*Data for processing*
-----
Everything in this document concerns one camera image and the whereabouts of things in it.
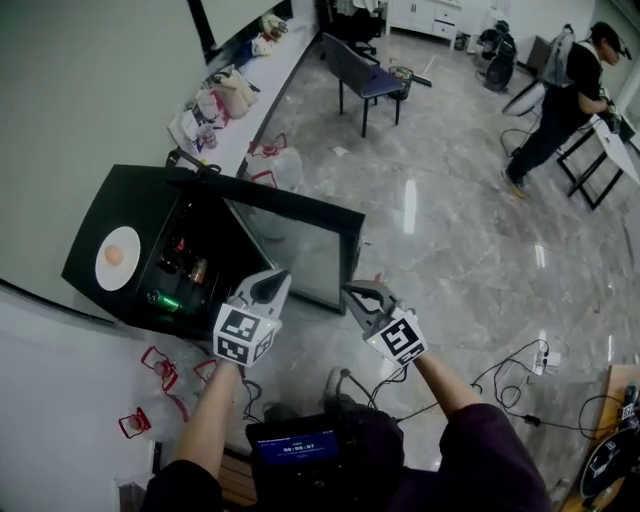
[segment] paper
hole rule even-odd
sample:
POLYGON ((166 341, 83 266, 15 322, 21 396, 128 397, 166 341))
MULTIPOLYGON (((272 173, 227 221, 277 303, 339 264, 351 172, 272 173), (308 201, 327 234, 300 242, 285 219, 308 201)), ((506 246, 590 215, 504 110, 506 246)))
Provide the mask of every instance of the paper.
POLYGON ((336 146, 335 148, 333 148, 332 151, 338 156, 346 155, 349 152, 346 149, 344 149, 342 146, 336 146))

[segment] cabinet door
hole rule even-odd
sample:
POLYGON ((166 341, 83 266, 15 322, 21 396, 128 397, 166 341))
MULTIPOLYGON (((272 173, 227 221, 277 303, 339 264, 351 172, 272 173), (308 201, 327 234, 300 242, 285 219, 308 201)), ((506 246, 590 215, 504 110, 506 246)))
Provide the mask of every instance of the cabinet door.
POLYGON ((414 26, 416 30, 431 34, 433 32, 433 22, 436 17, 436 7, 428 0, 414 0, 416 9, 414 14, 414 26))
POLYGON ((392 25, 401 28, 411 28, 415 24, 416 2, 418 0, 391 0, 392 25))
POLYGON ((213 173, 195 186, 224 200, 270 267, 291 273, 292 294, 346 313, 341 289, 353 279, 363 214, 213 173))

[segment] glass panel
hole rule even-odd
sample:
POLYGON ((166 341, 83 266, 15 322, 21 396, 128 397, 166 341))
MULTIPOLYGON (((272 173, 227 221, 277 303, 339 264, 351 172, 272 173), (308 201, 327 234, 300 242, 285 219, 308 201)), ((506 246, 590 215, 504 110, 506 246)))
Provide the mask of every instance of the glass panel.
POLYGON ((340 305, 340 235, 236 201, 229 206, 267 261, 291 273, 291 290, 340 305))

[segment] trash bin
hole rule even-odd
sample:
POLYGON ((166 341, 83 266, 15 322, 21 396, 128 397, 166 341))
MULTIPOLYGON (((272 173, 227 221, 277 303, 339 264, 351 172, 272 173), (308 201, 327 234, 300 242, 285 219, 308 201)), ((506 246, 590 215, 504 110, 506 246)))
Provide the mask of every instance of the trash bin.
POLYGON ((413 80, 413 71, 409 68, 405 68, 404 66, 391 66, 389 68, 389 73, 395 76, 398 80, 402 82, 403 88, 399 91, 389 93, 389 96, 394 100, 399 99, 400 101, 404 101, 409 97, 409 90, 411 89, 411 82, 413 80))
POLYGON ((456 35, 456 42, 453 44, 453 48, 458 50, 459 52, 466 50, 469 44, 469 38, 471 36, 469 34, 465 34, 463 32, 458 32, 456 35))

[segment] egg
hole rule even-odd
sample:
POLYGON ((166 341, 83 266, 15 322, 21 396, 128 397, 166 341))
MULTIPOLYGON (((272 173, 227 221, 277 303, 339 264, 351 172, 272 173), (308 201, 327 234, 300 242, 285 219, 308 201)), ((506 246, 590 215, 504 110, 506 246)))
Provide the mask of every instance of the egg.
POLYGON ((120 247, 118 247, 117 245, 107 245, 104 250, 104 257, 107 259, 109 265, 117 267, 122 263, 124 254, 122 253, 122 249, 120 249, 120 247))
-----
*Your goal*
Read through the entries and count the lines where "segment" appears; respond with the number only.

*Exercise answer*
5